(BRIEF) Your answer must consist of every line from the data below that includes the word "GeoJSON".

===============

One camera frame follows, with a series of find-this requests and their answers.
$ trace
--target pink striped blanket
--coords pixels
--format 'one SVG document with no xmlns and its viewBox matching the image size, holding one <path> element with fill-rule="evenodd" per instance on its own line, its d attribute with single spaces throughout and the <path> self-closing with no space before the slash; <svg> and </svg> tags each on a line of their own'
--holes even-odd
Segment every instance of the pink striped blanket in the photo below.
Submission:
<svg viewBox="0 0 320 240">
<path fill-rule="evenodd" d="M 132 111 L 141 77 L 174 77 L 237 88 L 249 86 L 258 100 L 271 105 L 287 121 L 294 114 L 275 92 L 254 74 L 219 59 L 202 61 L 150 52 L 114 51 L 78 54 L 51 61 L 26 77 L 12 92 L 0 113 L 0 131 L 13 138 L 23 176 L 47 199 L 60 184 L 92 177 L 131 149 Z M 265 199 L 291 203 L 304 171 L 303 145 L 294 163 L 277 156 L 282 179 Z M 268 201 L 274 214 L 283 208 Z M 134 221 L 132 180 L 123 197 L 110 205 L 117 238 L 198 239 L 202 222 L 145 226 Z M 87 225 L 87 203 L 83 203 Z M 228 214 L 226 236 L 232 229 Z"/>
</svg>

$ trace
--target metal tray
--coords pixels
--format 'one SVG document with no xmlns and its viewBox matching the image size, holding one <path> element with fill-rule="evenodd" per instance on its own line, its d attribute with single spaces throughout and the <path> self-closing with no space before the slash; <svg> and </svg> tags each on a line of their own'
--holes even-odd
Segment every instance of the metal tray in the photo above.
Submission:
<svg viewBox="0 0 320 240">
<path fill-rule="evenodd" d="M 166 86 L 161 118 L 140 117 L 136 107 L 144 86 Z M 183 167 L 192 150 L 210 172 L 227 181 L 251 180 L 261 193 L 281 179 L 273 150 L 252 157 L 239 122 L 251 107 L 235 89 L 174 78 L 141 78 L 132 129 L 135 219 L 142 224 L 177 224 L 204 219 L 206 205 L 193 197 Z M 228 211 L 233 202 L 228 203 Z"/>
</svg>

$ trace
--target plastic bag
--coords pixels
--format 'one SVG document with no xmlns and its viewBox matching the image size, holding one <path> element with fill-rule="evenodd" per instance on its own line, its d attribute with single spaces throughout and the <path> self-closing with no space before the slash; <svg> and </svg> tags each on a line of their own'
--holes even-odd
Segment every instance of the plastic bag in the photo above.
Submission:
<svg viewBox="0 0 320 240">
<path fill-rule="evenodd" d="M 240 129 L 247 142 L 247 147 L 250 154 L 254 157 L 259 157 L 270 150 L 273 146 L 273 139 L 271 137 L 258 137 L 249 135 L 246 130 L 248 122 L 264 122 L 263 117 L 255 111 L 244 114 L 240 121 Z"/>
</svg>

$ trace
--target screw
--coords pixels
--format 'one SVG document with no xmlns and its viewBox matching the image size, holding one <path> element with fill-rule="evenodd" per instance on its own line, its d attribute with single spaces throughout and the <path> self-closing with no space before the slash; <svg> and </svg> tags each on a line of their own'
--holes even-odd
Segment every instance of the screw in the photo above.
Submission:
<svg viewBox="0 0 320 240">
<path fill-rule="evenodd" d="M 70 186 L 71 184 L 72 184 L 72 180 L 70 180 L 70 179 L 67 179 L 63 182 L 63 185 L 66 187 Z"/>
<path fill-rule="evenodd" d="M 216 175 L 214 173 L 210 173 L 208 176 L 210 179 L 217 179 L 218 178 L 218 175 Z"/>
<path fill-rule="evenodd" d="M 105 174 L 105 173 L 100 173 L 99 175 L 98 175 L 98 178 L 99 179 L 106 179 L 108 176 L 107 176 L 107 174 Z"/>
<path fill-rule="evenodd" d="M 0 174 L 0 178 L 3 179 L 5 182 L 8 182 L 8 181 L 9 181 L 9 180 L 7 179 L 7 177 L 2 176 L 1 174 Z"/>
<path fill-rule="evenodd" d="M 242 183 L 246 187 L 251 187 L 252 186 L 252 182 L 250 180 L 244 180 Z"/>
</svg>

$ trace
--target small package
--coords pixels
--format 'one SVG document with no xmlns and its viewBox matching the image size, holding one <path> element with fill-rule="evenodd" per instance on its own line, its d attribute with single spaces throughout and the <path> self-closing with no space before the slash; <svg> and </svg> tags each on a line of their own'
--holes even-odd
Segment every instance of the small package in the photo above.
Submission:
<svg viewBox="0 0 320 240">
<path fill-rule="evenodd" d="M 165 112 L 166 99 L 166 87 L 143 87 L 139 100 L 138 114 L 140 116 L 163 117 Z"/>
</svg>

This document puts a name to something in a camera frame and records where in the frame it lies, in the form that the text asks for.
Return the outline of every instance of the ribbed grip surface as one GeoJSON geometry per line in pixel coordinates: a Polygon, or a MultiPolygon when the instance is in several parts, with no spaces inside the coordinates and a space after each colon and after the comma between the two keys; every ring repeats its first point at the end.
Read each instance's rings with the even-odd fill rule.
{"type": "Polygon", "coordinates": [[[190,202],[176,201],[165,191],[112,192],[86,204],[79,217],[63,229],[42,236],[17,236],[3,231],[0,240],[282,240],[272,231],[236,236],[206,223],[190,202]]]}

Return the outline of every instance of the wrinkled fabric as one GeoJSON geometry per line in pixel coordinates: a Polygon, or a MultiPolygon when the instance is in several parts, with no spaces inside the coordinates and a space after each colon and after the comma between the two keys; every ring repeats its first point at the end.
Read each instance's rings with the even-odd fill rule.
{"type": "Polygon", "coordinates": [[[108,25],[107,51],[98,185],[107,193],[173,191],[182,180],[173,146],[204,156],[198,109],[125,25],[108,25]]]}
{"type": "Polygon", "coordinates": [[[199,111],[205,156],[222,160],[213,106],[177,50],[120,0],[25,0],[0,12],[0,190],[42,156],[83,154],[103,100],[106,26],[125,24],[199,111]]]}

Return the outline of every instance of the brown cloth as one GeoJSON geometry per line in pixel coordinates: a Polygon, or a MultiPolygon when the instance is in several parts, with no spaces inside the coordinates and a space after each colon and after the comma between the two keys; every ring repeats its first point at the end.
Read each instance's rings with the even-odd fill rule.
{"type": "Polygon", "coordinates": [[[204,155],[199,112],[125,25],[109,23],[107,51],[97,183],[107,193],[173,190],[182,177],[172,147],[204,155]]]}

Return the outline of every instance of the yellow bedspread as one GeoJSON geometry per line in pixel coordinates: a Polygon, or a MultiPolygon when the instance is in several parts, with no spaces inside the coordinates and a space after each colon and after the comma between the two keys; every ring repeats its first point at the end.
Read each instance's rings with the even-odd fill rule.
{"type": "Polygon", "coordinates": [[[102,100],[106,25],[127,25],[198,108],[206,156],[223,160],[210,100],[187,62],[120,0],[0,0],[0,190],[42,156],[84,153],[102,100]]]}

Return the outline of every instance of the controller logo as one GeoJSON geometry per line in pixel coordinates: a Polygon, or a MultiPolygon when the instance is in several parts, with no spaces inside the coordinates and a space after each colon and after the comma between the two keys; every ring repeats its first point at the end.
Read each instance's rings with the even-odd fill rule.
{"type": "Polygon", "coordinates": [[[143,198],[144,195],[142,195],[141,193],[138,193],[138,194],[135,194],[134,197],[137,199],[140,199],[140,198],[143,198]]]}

===============

(THE ANSWER)
Return the outline of every instance of the ribbed grip surface as one GeoJSON geometry per line in pixel coordinates: a Polygon, or a MultiPolygon when the instance is in several parts, with no spaces inside the coordinates and a space after each colon and after the comma between the two keys; every ring repeats its first point at the end.
Return the outline of every instance of the wrinkled fabric as one GeoJSON geometry per line in pixel coordinates: a Polygon, or a MultiPolygon when the instance is in several parts, with no spaces inside the coordinates and a space after each colon and after the comma between the two keys; every ring repeats its first point at the end.
Return the outline of every instance of the brown cloth as one GeoJSON geometry per line in pixel coordinates: a Polygon, or a MultiPolygon when the instance is in several parts, with no spaces inside the coordinates and a space after each colon and after the comma between the two keys; every ring repeats its first point at the end.
Return the outline of every instance of the yellow bedspread as one GeoJSON geometry per line in pixel coordinates: a Polygon, or a MultiPolygon when the instance is in several parts, with no spaces inside the coordinates and a space after each colon and after the comma between the two keys; every ring repeats its first point at the end.
Return the outline of every instance of the controller logo as one GeoJSON geometry per line in pixel coordinates: a Polygon, or a MultiPolygon when the instance is in several parts, with no spaces inside the coordinates and a space after each colon and after the comma between the two keys; every ring repeats its first point at the end.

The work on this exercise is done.